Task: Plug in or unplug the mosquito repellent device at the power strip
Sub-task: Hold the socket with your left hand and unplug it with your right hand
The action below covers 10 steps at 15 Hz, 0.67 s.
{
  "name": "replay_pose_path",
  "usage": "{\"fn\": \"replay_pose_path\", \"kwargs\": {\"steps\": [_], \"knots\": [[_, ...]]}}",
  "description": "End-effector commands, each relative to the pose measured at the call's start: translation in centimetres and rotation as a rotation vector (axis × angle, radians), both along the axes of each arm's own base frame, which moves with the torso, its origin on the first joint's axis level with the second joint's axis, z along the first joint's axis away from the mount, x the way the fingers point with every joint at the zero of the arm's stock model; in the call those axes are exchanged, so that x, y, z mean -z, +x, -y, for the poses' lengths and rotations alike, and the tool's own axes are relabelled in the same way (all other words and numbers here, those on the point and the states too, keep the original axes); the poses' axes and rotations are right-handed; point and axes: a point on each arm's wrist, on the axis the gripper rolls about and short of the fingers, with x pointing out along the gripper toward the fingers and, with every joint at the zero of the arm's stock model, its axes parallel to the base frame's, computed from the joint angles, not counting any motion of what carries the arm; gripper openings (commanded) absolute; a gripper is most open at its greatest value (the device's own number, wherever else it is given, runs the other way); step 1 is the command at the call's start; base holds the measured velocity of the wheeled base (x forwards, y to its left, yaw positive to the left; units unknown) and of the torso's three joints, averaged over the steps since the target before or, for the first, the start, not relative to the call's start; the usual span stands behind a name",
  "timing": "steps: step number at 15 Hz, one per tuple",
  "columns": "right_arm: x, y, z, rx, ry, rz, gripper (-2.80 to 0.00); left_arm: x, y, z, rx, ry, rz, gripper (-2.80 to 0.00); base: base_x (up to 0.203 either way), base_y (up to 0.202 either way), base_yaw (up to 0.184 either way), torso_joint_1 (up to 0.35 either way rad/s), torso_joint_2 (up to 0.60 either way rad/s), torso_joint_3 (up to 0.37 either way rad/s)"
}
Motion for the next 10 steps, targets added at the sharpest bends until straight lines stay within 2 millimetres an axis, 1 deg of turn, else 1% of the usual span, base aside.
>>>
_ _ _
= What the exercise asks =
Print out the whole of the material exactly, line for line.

= Exercise answer =
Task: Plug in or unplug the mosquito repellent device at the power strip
Sub-task: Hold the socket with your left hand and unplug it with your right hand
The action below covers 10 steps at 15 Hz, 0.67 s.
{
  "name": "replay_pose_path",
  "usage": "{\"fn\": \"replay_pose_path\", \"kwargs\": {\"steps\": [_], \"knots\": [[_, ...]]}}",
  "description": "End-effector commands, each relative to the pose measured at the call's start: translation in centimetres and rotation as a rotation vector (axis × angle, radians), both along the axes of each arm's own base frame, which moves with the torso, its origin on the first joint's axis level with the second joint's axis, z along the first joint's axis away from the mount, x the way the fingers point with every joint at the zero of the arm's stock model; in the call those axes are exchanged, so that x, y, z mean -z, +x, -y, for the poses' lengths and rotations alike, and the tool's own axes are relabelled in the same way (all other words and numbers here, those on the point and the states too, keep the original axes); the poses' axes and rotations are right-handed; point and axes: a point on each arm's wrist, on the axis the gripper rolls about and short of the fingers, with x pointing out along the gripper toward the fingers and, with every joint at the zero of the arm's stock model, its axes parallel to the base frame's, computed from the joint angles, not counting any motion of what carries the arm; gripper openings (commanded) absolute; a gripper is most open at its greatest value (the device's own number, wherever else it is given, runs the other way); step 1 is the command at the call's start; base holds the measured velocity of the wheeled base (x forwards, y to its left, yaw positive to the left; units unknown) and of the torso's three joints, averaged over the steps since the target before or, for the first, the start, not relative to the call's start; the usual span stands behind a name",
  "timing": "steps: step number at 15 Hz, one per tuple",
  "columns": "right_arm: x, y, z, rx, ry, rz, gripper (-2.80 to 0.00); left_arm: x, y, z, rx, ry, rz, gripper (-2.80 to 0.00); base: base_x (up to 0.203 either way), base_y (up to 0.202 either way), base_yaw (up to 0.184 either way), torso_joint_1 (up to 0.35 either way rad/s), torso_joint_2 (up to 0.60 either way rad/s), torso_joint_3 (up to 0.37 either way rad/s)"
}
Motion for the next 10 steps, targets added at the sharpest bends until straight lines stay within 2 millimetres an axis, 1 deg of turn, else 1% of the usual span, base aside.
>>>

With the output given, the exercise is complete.